People v. Ake

106 N.W.2d 800 | Mich. | 1961

362 Mich. 134 (1961)
106 N.W.2d 800

PEOPLE
v.
AKE.

Docket No. 59, Calendar No. 48,600.

Supreme Court of Michigan.

Decided January 9, 1961.

Paul L. Adams, Attorney General, Samuel J. Torina, Solicitor General, and Michael C. Dionise, Prosecuting Attorney, for the people.

Herbert W. Devine, for defendant.

DETHMERS, C.J.

Defendant had shot and killed her husband. She was convicted by a jury of murder in the first degree and sentenced to life imprisonment. She appeals from denial of her motion for new trial.

Pertinent facts follow: On the day in question defendant had signed a complaint charging her husband with assault and battery committed against her. At about 6 p.m. a deputy sheriff went to defendant's home, served the warrant, and took the husband to the county jail. The latter was soon arraigned before a justice of the peace, trial was had, and a fine was imposed on the husband which he paid. He was in the jail about 1-1/2 hours. While he was there defendant wife called there by telephone and said that she wanted her husband kept in jail because she was afraid of him. The husband, upon learning that his wife was calling, applied a profane name to her. The sheriff advised him not to go home that evening for fear of further trouble with her. The husband then said he would "knock her damn head off." At that time he was swearing and cursing and in a very ugly mood toward his wife. The sheriff and his deputies knew *136 that if he went home then he probably would beat his wife again. As he was being released from jail he promised the sheriff and 2 deputies that he would not then go back to the house but would sleep in his car and go to work in the morning. The husband did return to his home, however, and forced an entry by breaking down the door. Defendant and her mother, seeing the approach of his car, went into the attic to avoid him because they were afraid of him. After walking around some minutes in the house he started up the attic stairs. Defendant told him not to come up, that she would stay there all night if necessary but that she would not let him come up.

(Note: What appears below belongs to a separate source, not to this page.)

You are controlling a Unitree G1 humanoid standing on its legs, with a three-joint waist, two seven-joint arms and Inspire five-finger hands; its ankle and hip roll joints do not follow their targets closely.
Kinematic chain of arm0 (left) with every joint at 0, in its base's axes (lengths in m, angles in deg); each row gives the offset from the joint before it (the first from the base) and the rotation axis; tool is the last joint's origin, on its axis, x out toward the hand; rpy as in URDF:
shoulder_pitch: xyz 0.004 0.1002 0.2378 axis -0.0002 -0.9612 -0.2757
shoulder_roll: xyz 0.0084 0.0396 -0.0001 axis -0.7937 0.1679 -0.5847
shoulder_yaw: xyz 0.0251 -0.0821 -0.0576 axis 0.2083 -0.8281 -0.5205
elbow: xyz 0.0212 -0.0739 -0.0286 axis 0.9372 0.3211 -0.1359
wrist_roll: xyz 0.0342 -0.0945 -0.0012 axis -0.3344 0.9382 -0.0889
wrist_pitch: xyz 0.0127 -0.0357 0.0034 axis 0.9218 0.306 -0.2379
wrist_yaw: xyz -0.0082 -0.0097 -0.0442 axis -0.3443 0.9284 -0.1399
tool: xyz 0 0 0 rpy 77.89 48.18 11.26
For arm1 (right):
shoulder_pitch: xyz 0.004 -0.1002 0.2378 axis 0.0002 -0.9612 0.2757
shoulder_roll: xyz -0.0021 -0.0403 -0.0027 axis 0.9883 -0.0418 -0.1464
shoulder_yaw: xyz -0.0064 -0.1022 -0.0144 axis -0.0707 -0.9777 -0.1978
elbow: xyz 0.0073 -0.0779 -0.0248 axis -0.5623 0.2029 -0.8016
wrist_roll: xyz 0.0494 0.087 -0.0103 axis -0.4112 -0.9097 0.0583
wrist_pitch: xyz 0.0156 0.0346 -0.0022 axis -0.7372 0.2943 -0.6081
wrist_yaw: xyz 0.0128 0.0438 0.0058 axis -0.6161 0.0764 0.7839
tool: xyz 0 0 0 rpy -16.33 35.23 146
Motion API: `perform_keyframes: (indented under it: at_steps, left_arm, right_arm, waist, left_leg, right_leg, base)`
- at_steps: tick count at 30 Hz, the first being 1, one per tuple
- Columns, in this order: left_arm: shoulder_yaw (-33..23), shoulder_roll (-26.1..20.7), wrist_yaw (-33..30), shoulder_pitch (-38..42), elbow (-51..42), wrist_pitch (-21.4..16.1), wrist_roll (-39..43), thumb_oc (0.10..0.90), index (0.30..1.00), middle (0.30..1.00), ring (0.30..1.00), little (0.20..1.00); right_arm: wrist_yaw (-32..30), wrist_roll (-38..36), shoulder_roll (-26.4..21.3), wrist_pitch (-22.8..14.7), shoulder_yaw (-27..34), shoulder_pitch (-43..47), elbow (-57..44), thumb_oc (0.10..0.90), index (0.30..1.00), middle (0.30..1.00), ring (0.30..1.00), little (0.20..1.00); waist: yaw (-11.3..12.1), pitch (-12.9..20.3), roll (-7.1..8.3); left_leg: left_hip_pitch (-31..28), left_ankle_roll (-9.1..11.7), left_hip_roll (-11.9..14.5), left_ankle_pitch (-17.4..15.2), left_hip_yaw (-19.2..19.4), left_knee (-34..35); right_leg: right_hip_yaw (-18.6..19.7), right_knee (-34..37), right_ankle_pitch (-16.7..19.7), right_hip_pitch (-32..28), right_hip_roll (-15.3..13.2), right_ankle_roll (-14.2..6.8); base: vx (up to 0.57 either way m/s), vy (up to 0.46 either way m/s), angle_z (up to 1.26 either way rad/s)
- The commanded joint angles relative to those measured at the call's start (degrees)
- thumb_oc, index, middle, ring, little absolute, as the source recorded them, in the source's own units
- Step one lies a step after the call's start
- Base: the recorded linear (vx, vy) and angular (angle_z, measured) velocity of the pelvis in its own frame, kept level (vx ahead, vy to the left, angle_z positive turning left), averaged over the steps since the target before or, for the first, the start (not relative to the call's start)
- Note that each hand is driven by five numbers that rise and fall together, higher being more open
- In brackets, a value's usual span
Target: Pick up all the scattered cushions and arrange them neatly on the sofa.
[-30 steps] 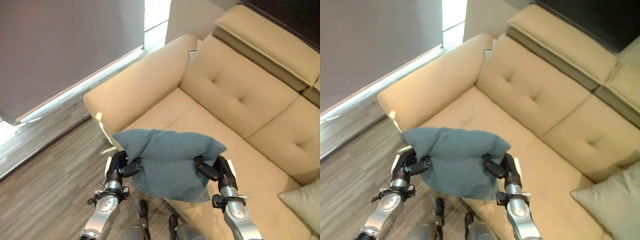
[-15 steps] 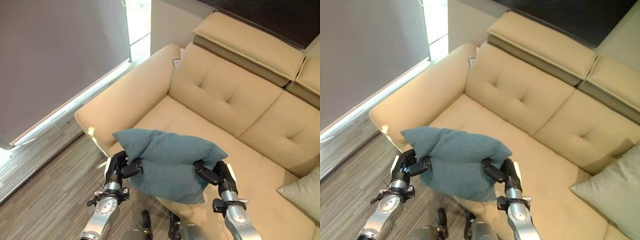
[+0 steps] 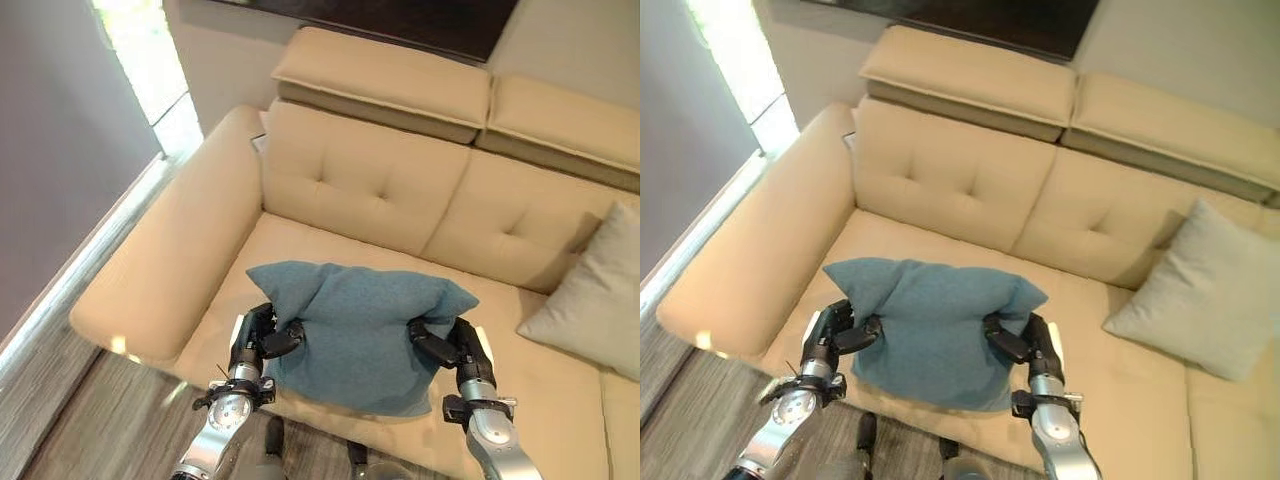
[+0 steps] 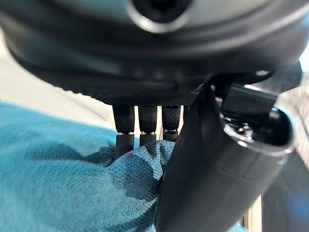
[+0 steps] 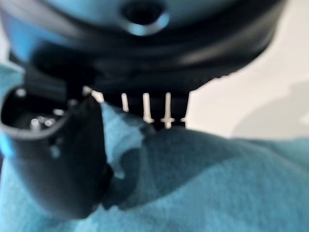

He, nevertheless, advanced up the stairs and she then shot and killed him.

Claims of newly-discovered evidence relate to the above-mentioned statements and threats made by the husband to the sheriff and 2 deputies and to the appearance and attitude of the husband at that time. One of the 2 deputies was not called by the prosecution as a witness nor was his name indorsed on the information. The other deputy was called as a people's witness, but he was not questioned nor did he testify about the mentioned occurrences at the county jail. Defendant's mother was present in the courtroom, was called as a defendant's witness, but was not made or called as a people's witness.

The defense raised to the charge of murder was self-defense. The defendant urges that the previous threats and conduct of the deceased husband were material to that defense and might properly have been shown in evidence had they been known to her at trial. Evidence of "the threat is relevant because it tends to show the feeling of the deceased toward the defendant." 26 Am Jur, Homicide, § 143. This is supported by Brownell v. People, 38 Mich. 732. Defendant says, however, that she and her counsel knew nothing of those occurrences at time of trial. *137 The defendant contends that the prosecuting attorney knew or should have known about them and that in failing to bring them to light at trial he deprived defendant of substantial rights and was remiss in the discharge of his official duties, citing Hurd v. People, 25 Mich. 405, People v. Etter, 81 Mich. 570, Wellar v. People, 30 Mich. 16. We think defendant's position well taken.

It appears from the record that the existence of such evidence, known to the 2 deputies, was unknown to the defense at trial and is now newly discovered insofar as defendant is concerned. It would not have been merely cumulative as there was no other evidence of this character, except that of his earlier assault and battery and consequent arrest, concerning the husband's attitude and threats shortly before the shooting. It does not appear that the defense had any reason to suspect the existence of or was lacking in reasonable diligence is not discovering and producing such evidence at trial. That it is of such nature as to render a different result probable seems self-evident. These are the tests laid down in Canfield v. City of Jackson, 112 Mich. 120, People v. Inman, 315 Mich. 456, People v. Pizzino, 313 Mich. 97, People v. Bauman, 332 Mich. 198, People v. Fedderson, 327 Mich. 213, People v. Paugh, 324 Mich. 108, for determining the right to a new trial on the ground of newly-discovered evidence.

We find no merit in defendant's claim of error in the people's failure to include on the information the name of defendant's mother or to call her as a witness. She did not see the shooting. See People v. Keywell, 256 Mich. 139. She was present at trial and testified as a defense witness. See People v. Resh, 107 Mich. 251. As to a prosecutor not being required to call eyewitnesses to the stand under certain circumstances, such as their relationship to the accused, see People v. Raider, 256 Mich. 131.

*138 We think a new trial should have been granted and it is so ordered.

CARR, KELLY, SMITH, BLACK, EDWARDS, KAVANAGH, and SOURIS, JJ., concurred.